#### Exercise objective:
Check each line below for the word "bounding". Then give only how many lines have it.

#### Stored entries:
___
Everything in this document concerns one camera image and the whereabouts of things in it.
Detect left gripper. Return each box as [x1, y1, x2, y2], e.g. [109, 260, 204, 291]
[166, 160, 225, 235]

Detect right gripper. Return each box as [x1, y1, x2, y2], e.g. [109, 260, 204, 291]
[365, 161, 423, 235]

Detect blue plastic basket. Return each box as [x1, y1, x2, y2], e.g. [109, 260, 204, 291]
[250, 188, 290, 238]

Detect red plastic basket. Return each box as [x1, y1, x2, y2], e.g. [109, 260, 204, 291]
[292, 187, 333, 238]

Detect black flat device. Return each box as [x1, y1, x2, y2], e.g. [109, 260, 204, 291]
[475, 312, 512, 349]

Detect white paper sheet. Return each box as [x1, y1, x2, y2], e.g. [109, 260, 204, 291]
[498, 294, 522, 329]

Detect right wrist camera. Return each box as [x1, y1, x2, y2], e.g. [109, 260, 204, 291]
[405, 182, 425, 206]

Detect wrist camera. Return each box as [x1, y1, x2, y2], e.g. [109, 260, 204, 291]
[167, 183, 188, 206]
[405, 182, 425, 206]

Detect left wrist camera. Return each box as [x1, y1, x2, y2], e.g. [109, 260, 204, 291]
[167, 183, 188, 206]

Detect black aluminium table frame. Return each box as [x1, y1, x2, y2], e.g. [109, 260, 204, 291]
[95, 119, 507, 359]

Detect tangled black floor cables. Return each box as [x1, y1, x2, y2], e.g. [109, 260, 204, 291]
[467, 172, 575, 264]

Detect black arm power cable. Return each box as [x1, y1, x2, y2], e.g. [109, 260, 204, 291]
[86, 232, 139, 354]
___
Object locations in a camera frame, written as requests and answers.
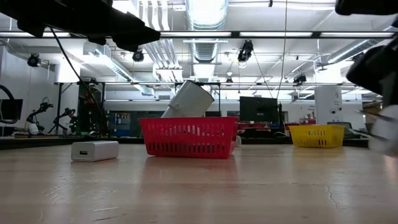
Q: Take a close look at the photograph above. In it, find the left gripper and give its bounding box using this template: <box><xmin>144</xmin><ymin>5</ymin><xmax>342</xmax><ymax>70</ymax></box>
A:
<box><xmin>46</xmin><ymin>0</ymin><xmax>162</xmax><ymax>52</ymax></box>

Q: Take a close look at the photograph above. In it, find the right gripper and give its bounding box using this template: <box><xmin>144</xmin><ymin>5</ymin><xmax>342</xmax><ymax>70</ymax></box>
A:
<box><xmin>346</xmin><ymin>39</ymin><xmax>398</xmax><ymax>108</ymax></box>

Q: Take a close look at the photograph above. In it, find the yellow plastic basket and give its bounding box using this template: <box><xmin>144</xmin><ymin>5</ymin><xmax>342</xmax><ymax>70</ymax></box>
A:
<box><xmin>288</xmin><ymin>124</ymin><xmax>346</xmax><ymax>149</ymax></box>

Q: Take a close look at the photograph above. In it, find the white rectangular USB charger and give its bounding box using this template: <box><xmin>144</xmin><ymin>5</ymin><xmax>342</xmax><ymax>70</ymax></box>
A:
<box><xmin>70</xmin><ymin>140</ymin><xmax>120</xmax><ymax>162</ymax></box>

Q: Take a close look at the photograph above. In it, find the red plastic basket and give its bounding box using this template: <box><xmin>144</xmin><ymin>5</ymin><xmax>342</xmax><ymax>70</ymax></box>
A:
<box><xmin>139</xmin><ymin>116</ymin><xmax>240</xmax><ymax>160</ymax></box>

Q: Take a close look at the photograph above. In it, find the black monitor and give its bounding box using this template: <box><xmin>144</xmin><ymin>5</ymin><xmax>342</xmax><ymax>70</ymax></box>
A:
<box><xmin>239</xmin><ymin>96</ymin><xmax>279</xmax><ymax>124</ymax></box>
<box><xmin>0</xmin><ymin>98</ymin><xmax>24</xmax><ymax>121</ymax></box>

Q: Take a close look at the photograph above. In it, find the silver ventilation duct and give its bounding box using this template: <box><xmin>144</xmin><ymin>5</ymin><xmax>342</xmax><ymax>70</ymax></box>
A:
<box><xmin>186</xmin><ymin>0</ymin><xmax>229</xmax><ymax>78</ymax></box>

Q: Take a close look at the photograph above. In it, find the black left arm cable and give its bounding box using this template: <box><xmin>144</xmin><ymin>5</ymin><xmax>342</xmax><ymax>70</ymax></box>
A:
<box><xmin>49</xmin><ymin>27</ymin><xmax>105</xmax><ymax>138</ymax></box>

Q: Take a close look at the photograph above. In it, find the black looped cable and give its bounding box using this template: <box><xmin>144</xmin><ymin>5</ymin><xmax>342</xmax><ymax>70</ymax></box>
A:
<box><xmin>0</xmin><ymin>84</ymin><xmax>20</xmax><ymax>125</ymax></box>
___
#### Response box:
9